-------- PROVIDED DATA
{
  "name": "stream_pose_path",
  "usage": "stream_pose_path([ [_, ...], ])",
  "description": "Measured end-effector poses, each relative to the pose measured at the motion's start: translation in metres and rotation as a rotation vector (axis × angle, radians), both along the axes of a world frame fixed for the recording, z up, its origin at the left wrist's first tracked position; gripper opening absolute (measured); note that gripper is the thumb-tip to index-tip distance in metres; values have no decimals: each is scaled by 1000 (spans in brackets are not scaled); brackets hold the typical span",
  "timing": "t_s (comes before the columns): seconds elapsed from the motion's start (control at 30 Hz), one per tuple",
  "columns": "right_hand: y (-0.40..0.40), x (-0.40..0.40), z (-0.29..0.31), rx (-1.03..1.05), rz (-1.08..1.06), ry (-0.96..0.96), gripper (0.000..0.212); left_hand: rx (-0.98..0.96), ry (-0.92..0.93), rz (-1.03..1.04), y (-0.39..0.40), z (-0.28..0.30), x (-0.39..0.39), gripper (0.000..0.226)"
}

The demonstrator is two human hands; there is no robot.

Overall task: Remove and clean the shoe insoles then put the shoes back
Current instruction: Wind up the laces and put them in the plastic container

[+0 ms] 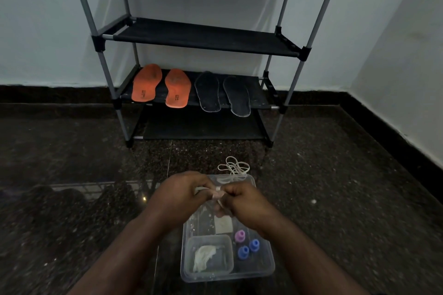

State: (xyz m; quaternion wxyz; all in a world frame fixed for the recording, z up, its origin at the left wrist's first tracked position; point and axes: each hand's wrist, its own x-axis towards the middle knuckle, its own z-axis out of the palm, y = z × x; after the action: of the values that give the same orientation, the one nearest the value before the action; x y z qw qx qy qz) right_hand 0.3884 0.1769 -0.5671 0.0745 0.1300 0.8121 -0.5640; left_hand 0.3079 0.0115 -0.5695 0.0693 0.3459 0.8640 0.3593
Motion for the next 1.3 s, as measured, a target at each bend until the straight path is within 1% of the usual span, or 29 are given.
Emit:
stream_pose_path([
  [0.03, -1, 2, 3, -172, -5, -60, 21, 18, 5, 18, -1, 0, -1, 1],
  [0.1, 1, 5, 12, -425, -5, -140, 21, 84, -29, 52, -1, -2, -2, 7],
  [0.2, 9, 8, 22, -640, 57, -173, 24, 238, -199, 110, 0, -4, -3, 14],
  [0.27, 10, 9, 25, -743, 57, -146, 25, 297, -259, 116, 1, -4, -3, 9],
  [0.3, 9, 9, 26, -793, 33, -113, 25, 296, -259, 110, 2, -5, -2, 10],
  [0.4, 3, 7, 28, -950, -87, 27, 27, 229, -252, 65, 7, -10, 5, 20],
  [0.47, -1, 5, 27, -963, -175, 124, 26, 185, -225, 47, 12, -12, 11, 17],
  [0.53, -5, 3, 24, -905, -255, 202, 25, 132, -166, 51, 17, -12, 14, 13],
  [0.63, -8, 0, 19, -808, -330, 271, 22, 23, -84, 34, 17, -11, 15, 16],
  [0.73, -4, -2, 18, -756, -376, 292, 20, 0, -58, 28, 17, -11, 18, 29],
  [0.8, -2, -4, 17, -750, -399, 287, 20, 16, -1, 31, 21, -8, 21, 37],
  [0.83, -1, -4, 16, -749, -404, 282, 20, 37, 37, 32, 22, -7, 23, 36],
  [0.93, -1, -5, 13, -737, -402, 265, 21, 135, 134, 33, 22, -6, 26, 22],
  [1.03, -3, -5, 13, -762, -397, 255, 22, 195, 179, 91, 21, -7, 26, 8],
  [1.1, -4, -5, 13, -788, -402, 259, 23, 248, 115, 134, 24, -5, 30, 1],
  [1.2, -8, -4, 12, -789, -408, 274, 24, 312, -59, 208, 30, -3, 37, 4],
  [1.3, -14, -4, 9, -787, -425, 281, 25, 319, -153, 262, 32, -3, 39, 6],
])
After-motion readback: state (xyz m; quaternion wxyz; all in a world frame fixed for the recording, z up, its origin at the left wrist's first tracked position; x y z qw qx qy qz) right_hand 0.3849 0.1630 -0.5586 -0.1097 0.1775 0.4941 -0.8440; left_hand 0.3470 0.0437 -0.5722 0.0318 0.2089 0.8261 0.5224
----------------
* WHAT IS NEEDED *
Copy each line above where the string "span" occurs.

* RESPONSE FOR THIS EXERCISE *
  "description": "Measured end-effector poses, each relative to the pose measured at the motion's start: translation in metres and rotation as a rotation vector (axis × angle, radians), both along the axes of a world frame fixed for the recording, z up, its origin at the left wrist's first tracked position; gripper opening absolute (measured); note that gripper is the thumb-tip to index-tip distance in metres; values have no decimals: each is scaled by 1000 (spans in brackets are not scaled); brackets hold the typical span",
Motion for the next 1.3 s, as measured, a target at each bend until the straight path is within 1% of the usual span, or 29 are given.

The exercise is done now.